We did some work on computing derivative expressions (goal is application to dee...

throwaway613834 · on Nov 1, 2017

I'm not sure if this is a sensible question, but what is the use of this compared to (say) an autodiff library like FABAD++ [1]? Is performance the main advantage, or expressive power, or something else?

[1] http://www.fadbad.com/fadbad.html

surban · on Nov 1, 2017

If you use autodiff and don't have an 1:1 relationship between function and argument indices you might have to do atomic sums or locking when computing the derivative because multiple elements of the function derivative correspond to one element of the argument derivative. On a CPU this might be okay but on CUDA GPUs this usually has a performance impact. Thus we transform the derivatives so that we have an explicit expression for each derivative element and thus can use one CUDA thread per derivative element.

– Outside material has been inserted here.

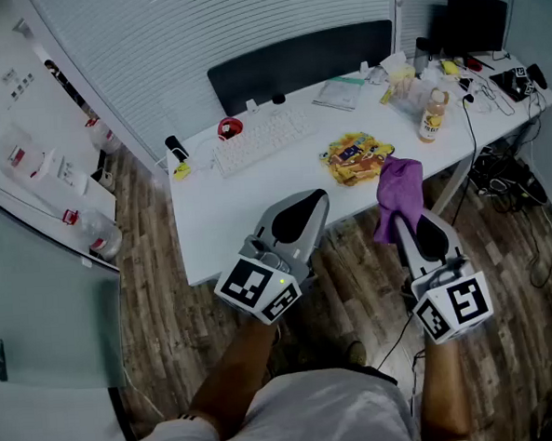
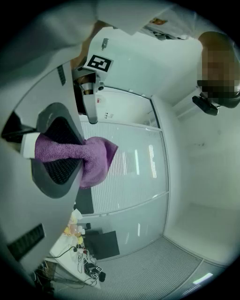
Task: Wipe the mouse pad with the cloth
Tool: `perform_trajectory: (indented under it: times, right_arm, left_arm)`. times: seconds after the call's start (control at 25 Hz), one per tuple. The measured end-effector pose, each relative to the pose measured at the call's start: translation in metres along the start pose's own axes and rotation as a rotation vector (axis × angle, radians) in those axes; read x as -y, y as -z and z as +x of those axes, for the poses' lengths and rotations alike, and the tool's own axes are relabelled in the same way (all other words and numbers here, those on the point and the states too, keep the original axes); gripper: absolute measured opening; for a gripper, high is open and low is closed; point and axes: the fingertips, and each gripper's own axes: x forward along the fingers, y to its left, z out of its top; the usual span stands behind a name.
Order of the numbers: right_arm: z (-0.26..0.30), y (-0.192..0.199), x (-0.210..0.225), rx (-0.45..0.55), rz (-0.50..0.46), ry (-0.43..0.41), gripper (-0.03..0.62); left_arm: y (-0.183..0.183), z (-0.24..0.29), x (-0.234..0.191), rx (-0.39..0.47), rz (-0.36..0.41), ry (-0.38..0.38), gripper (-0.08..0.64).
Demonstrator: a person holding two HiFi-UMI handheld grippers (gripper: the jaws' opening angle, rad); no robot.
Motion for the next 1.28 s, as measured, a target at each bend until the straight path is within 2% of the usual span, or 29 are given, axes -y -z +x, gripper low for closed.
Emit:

throwaway613834 · on Nov 2, 2017

Oh wow, interesting. Thanks!

amelius · on Nov 1, 2017

I'm not getting it. If you have a tensor expression, then differentiation gives you another tensor expression. In principle you can then just feed it through a compiler like taco, right? Or is there some optimization you can do, knowing that you are computing a derivative?

surban · on Nov 1, 2017

Yes, but you need to take care of the indices of the arguments when calculating the derivative expression. This is what we do.

For example if you have f_{i,j} = (x_i)^2, then the derivative (of some loss) w.r.t. x will be: dx_i = \sum_j df_{i,j} 2 x_i. The sum is needed because the argument x does not depend on the index j and thus x_i is affected by all j elements of df_{i,j}.

Another example would be: f_i = (x_ii)^2, i.e. taking the squares of the diagonal of the matrix x. Here the derivative is x_{i,j} = kronecker_{i=j} 2 df_i x_ii because off-diagonal elements have zero derivatives.

For such simple expressions it's trivial, but for complex expressions it's error-prone when you do it by hand.